■ What you should do
What is the number of lines in these records that hold the word "degrees"? Reply with that number alone.
====
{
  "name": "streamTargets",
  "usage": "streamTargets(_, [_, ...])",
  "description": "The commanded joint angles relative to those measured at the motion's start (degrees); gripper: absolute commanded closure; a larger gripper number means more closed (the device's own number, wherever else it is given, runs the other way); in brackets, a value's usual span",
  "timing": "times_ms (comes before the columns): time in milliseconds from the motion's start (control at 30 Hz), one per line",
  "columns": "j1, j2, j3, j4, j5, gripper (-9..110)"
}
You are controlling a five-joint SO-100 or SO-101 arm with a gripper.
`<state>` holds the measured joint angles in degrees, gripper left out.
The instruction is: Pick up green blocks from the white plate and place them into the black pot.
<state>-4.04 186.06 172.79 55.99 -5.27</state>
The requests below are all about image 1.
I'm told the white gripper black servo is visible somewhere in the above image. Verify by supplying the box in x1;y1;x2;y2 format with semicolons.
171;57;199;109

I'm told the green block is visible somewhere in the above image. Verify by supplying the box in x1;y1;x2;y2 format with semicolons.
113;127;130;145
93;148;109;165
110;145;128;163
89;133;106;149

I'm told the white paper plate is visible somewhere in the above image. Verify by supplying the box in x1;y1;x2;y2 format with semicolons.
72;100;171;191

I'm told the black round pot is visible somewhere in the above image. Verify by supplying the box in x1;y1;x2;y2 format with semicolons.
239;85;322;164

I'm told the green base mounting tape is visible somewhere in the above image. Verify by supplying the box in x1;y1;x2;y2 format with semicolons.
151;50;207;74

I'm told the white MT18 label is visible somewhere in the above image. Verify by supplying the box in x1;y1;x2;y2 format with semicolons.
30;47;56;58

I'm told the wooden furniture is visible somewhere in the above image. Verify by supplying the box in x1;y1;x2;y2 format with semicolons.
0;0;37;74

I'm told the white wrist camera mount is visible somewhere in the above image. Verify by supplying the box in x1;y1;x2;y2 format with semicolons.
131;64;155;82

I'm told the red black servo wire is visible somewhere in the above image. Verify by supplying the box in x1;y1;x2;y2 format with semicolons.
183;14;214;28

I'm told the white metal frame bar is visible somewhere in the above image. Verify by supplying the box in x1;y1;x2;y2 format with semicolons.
====
■ Answer to this problem
2